_Description of the task:_ Lines from the beginning of the data below through the one containing "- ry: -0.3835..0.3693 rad" are to be printed exactly as they appear.

_Data:_
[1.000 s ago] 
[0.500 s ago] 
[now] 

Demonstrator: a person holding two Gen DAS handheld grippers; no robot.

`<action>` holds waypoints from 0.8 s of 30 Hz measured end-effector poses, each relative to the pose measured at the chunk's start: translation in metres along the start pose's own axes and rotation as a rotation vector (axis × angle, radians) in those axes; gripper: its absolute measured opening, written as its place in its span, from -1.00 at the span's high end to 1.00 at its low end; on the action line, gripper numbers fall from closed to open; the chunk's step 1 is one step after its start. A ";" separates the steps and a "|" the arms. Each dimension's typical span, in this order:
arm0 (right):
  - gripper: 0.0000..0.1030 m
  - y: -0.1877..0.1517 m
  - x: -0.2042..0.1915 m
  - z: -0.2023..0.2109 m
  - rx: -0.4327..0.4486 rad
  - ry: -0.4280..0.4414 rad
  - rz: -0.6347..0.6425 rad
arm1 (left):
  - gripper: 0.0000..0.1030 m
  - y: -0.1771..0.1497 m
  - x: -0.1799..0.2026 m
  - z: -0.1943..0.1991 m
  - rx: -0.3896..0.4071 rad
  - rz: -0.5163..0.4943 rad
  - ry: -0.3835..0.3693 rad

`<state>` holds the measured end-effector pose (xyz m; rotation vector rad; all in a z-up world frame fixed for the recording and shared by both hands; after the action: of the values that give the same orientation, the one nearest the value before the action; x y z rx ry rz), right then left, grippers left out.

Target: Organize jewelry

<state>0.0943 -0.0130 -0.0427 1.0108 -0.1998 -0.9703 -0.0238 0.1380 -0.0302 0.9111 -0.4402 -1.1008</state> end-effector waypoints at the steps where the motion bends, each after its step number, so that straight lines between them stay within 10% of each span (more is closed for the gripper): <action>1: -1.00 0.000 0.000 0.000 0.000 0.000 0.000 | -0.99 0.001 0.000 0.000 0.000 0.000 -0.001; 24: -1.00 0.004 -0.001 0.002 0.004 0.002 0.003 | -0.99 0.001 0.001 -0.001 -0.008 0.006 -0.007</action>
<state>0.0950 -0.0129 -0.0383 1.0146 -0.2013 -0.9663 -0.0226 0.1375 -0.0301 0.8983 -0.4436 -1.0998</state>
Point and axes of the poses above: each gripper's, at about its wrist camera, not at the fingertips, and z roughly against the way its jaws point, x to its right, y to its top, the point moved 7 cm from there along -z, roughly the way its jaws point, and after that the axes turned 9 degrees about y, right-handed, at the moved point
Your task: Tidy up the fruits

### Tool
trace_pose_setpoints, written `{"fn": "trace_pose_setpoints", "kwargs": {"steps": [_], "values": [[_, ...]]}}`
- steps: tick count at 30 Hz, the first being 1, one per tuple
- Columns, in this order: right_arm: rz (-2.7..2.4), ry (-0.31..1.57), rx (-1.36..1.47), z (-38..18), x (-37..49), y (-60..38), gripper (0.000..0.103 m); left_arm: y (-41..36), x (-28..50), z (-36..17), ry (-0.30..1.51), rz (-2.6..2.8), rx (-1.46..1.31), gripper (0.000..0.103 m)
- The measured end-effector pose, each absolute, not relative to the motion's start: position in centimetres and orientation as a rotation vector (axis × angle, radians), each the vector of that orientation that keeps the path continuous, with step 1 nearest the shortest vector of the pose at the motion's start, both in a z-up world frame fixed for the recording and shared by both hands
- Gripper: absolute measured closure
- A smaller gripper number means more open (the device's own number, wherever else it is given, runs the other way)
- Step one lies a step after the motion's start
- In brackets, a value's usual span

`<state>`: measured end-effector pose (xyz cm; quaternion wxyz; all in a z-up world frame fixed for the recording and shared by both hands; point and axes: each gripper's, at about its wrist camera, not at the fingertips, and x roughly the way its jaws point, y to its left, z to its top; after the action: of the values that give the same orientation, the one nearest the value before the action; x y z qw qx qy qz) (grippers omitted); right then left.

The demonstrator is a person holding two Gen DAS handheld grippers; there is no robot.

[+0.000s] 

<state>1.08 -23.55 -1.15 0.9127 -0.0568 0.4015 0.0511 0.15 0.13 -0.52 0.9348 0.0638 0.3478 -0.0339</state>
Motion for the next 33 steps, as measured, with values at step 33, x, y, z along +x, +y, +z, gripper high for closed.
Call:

_Response area:_
[1.000 s ago] 
[0.500 s ago] 
[now] 

Demonstrator: a person holding two Gen DAS handheld grippers; no robot.

`<action>` holds waypoints from 0.8 s of 30 Hz measured end-effector poses, each relative to the pose measured at the chunk's start: translation in metres along the start pose's own axes and rotation as a rotation vector (axis × angle, radians) in those axes; gripper: its absolute measured opening, written as its place in its span, from -1.00 at the span's high end to 1.00 at its low end; on the action line, gripper numbers fall from closed to open; the chunk's step 1 is one step after its start. A ";" separates the steps and a "|" the arms. Each dimension's typical span, in this order:
arm0 (right):
  - gripper: 0.0000..0.1030 m
  - y: -0.1877..0.1517 m
  - x: -0.2042..0.1915 m
  - z: -0.2023..0.2109 m
  - rx: -0.4327..0.4486 rad
  - ry: -0.4280..0.4414 rad
  - rz: -0.6347..0.6425 rad
arm1 (left):
  - gripper: 0.0000..0.1030 m
  - y: -0.1771..0.1497 m
  - x: -0.1799..0.2026 m
  - z: -0.1943..0.1991 m
  - rx: -0.3896..0.4071 rad
  - rz: -0.5163..0.4943 rad
  - ry: -0.3835..0.3693 rad

The output has been completed.